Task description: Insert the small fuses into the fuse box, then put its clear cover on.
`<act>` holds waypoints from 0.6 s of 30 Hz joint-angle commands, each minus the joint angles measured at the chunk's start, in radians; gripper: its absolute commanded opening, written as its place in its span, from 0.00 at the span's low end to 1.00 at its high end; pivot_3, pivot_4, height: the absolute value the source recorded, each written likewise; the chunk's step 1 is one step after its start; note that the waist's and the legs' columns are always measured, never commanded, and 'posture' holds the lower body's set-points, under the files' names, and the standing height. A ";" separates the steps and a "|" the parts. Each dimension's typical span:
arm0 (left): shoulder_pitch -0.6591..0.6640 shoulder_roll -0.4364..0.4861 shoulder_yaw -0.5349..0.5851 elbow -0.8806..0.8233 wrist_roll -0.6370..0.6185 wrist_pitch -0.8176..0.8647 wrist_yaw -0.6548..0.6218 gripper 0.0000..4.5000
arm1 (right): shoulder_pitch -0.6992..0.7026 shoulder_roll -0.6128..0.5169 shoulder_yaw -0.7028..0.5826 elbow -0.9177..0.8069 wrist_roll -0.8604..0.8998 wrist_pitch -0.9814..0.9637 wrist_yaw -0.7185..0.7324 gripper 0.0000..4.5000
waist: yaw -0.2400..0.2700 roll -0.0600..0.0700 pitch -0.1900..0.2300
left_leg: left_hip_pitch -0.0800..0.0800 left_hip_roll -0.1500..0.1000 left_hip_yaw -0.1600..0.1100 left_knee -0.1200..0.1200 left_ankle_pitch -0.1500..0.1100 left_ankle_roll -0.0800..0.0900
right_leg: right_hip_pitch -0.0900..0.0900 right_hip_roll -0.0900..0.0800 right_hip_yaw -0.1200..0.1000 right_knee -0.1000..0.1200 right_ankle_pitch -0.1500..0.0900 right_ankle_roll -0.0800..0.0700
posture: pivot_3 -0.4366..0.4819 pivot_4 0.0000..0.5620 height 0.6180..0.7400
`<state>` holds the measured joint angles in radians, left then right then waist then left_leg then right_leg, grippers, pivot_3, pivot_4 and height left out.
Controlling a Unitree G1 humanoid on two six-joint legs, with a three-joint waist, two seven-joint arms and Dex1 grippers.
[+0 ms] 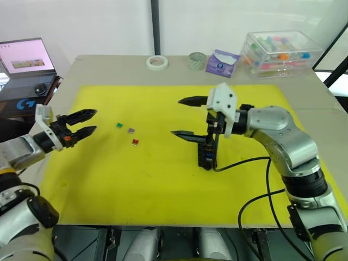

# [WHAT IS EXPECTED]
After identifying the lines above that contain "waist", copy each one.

# [PROBLEM SOLUTION]
`<act>` holds waypoints from 0.6 s of 30 Hz joint-angle commands, each minus the joint angles measured at the chunk's start, in radians; gripper: its absolute commanded opening, written as its place in its span, from 0.00 at the span's low end to 1.00 at its high end; pivot_3, pivot_4, height: the absolute value the source recorded, each written likewise; the chunk's step 1 is one step after its start; note that the waist's and the legs' columns are always measured, never commanded, and 'posture' holds the lower body's set-points, under the files' names, and the standing height. A ";" separates the steps and a "|" the parts. Each dimension's typical span:
waist: yaw -0.2400..0.2700 roll -0.0600..0.0700 pitch -0.1900..0.2300
`<state>` holds the measured joint angles in radians, left then right then waist then left_leg then right_leg, grippers, pivot_3, pivot_4 and height left out.
Controlling a Unitree G1 humanoid on two six-joint legs, with a three-joint waist, two seven-joint arms and Dex1 grippers.

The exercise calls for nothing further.